(What is needed) What you return must be an exact copy of the lines in the listing below between the line holding "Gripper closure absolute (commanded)" and the line holding "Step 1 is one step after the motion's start", inclusive, and nothing more.
****************
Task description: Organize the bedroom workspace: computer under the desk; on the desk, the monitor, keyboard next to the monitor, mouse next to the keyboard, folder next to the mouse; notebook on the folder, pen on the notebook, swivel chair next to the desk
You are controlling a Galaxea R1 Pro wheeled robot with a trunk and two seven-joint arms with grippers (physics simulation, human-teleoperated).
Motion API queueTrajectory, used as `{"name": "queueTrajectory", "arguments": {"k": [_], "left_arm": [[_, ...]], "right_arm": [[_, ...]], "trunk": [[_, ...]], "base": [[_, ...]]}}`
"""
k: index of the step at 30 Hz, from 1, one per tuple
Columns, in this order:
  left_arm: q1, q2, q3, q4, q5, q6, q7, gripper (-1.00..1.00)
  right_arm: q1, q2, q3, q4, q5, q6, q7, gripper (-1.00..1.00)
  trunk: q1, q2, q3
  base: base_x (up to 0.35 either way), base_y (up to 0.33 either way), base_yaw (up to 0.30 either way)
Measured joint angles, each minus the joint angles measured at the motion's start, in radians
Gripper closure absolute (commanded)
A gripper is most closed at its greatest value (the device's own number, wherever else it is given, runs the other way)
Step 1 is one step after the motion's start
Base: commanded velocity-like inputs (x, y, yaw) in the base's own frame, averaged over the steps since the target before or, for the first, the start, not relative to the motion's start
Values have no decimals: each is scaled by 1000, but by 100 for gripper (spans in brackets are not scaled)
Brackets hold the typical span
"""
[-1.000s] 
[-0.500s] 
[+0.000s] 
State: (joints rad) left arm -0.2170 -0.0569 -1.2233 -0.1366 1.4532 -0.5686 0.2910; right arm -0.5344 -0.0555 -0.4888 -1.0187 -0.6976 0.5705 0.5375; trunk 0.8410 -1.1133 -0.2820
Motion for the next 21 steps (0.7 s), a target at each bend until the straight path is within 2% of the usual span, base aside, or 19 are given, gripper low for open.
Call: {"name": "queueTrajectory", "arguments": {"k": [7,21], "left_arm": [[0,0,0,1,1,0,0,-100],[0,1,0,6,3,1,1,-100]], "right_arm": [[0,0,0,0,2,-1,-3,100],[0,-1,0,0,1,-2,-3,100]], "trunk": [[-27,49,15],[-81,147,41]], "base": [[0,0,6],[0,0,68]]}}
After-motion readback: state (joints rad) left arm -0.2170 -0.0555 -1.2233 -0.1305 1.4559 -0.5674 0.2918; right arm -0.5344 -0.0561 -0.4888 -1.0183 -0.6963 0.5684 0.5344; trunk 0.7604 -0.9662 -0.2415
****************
(Solution to the problem)
Gripper closure absolute (commanded)
A gripper is most closed at its greatest value (the device's own number, wherever else it is given, runs the other way)
Step 1 is one step after the motion's start

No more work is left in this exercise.